Brendan Joseland

Personal information
- Full name: Brendan Richard Joseland
- Born: 2 April 1976 (age 50) Upper Ferntree Gully, Victoria, Australia
- Batting: Right-handed
- Bowling: Right-arm medium
- Role: Batting all-rounder

Domestic team information
- 2002/03–2004/05: Victoria
- First-class debut: 4 March 2004 Victoria v Tasmania
- Last First-class: 16 October 2004 Victoria v South Australia
- List A debut: 31 January 2003 Victoria v Queensland
- Last List A: 30 October 2004 Victoria v South Australia

Career statistics
| Competition | First-class | List A |
| Matches | 2 | 8 |
| Runs scored | 110 | 72 |
| Batting average | 27.50 | 12.00 |
| 100s/50s | 0/2 | 0/0 |
| Top score | 51 | 23 |
| Balls bowled | 36 | 90 |
| Wickets | 1 | 1 |
| Bowling average | 19.00 | 95.00 |
| 5 wickets in innings | 0 | 0 |
| 10 wickets in match | 0 | – |
| Best bowling | 1/19 | 1/24 |
| Catches/stumpings | 2/0 | 2/0 |
- Source: CricketArchive, 2 November 2011

= Brendan Joseland =

Australian cricketer (born 1976)

Brendan Richard Joseland (born 2 April 1976 in Ferntree Gully, Victoria) is an Australian cricket player for the Victorian Bushrangers.

He plays in the Victorian Premier Cricket league for the University of Melbourne, and has played for Victoria in both the Pura Cup and the ING Cup.

== Cricket career ==
Joseland made his List-A cricket debut in January 2003 against the Queensland Bulls. After playing two more ING Cup matches that season and four more at the start of the 2003/04 season, he had to wait until March 2004 to make his first-class cricket debut in the Pura Cup. He opened the batting and again compiled a 50 in the first innings, however, he would again be forced out of the side. He would remain on the outer for the rest of the season. Despite this disappointment the resilient Joseland continued to perform well as captain of Melbourne University. Scoring 782 runs at an average 52.13 throughout the season. Joseland further restated his all-rounder capabilities by taking 14 wickets for the season.

===2005/06 season===
In the 2005–06 Australian cricket season, Joseland became captain of the Victorian 2nd XI and in the wake of departures from the likes of Matthew Elliott and Ian Harvey, the door was open for Joseland to make a return. However, Lloyd Mash, fellow opener with the 2nd XI, scored 233 in September 2005, which saw him later make his debut for Victoria's seniors.

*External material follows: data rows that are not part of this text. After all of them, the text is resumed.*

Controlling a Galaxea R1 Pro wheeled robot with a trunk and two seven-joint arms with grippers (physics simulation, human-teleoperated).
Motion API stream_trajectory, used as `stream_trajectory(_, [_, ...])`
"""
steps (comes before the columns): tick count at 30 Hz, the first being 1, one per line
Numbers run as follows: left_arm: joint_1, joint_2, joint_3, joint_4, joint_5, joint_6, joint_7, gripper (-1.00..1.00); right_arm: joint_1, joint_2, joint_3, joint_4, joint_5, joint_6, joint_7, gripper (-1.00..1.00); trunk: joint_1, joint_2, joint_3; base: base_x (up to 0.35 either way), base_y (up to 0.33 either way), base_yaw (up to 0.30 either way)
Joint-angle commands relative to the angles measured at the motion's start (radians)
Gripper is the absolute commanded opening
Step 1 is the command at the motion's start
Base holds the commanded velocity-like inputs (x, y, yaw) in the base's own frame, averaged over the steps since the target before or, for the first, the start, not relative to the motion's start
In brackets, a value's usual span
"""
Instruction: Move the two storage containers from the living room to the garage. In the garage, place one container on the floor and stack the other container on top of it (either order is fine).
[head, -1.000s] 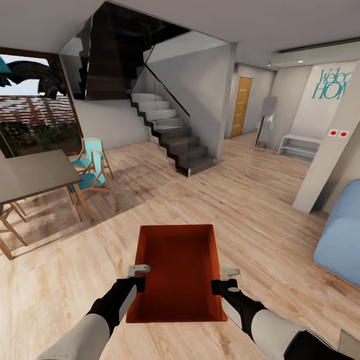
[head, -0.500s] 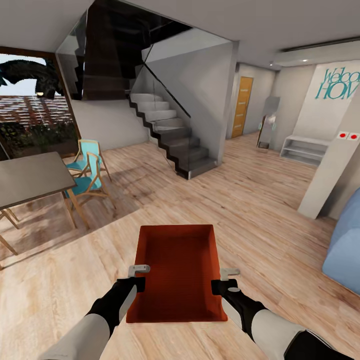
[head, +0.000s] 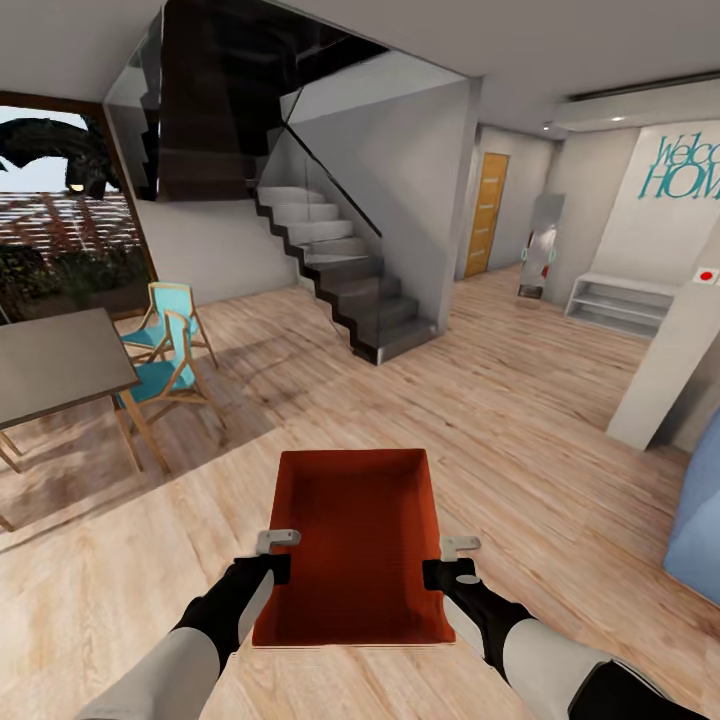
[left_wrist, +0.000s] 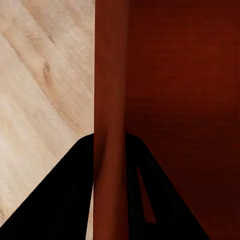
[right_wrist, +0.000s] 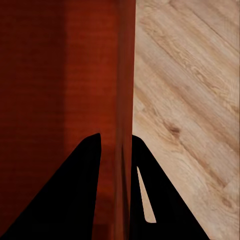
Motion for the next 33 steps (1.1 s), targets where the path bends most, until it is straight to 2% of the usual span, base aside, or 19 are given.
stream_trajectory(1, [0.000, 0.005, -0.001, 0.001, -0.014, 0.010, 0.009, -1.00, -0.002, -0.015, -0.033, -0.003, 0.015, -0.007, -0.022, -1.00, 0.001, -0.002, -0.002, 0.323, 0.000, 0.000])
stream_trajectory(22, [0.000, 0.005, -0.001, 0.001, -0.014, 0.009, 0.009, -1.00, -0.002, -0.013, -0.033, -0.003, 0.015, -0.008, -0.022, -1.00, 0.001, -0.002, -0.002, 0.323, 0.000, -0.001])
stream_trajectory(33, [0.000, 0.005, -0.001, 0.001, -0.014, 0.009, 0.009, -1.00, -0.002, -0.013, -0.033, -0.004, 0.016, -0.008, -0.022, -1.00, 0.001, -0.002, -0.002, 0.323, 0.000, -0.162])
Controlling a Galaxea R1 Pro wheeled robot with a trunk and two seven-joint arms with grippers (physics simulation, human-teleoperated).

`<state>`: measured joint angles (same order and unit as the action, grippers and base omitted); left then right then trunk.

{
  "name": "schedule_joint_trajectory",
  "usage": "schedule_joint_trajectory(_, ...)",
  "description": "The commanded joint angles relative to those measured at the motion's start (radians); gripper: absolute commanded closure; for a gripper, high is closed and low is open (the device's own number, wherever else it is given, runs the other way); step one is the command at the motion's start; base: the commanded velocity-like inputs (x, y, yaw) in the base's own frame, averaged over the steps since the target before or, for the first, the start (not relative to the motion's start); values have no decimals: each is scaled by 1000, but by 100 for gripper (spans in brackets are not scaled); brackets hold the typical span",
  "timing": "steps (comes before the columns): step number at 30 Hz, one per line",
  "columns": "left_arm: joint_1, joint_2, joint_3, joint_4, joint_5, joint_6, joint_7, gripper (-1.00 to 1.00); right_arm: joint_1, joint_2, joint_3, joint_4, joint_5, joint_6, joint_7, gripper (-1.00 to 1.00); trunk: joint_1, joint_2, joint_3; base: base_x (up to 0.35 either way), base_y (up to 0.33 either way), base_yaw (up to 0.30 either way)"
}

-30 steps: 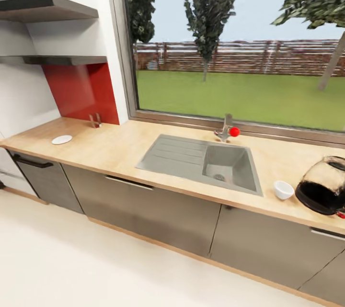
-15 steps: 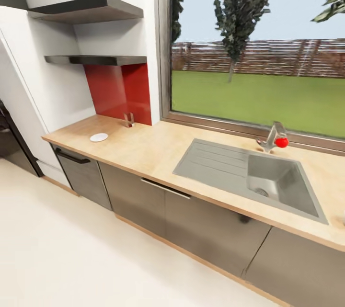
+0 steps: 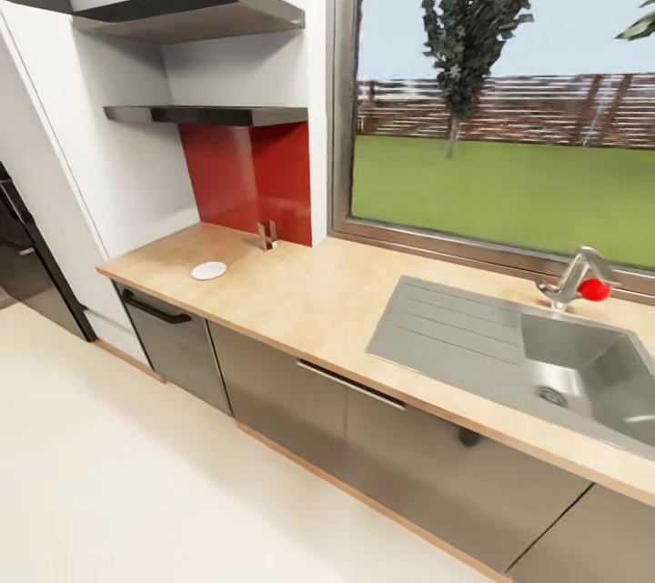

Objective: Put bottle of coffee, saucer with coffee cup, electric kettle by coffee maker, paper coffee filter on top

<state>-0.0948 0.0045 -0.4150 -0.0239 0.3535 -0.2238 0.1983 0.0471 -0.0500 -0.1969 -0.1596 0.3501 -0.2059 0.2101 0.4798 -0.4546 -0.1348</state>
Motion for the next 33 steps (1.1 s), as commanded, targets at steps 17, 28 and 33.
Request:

Meanwhile, Joseland struggled in the district competition and it was not till Round 8 where he scored a 57, and soon after, an unbeaten 90, that he finally hit form (he declared just short of what would have been his maiden century). His first century came soon after for the Victorian 2nd XI, where he made 103* against the ACT, and another one followed for Melbourne Uni against Ringwood.

Joseland was not included in the Victorian 2nd XI's final match of the season despite his good form and the fact that he held the captaincy.

===2006/07 season===
Joseland's contract with the Bushranger's was not renewed for the 2006/07 season, a fact he was braced for by the end of the 05/06 district season. 05/06 was to be Joseland's last season with the University of Melbourne as he was replaced as captain and is no longer with the club or playing at a district level in Victoria.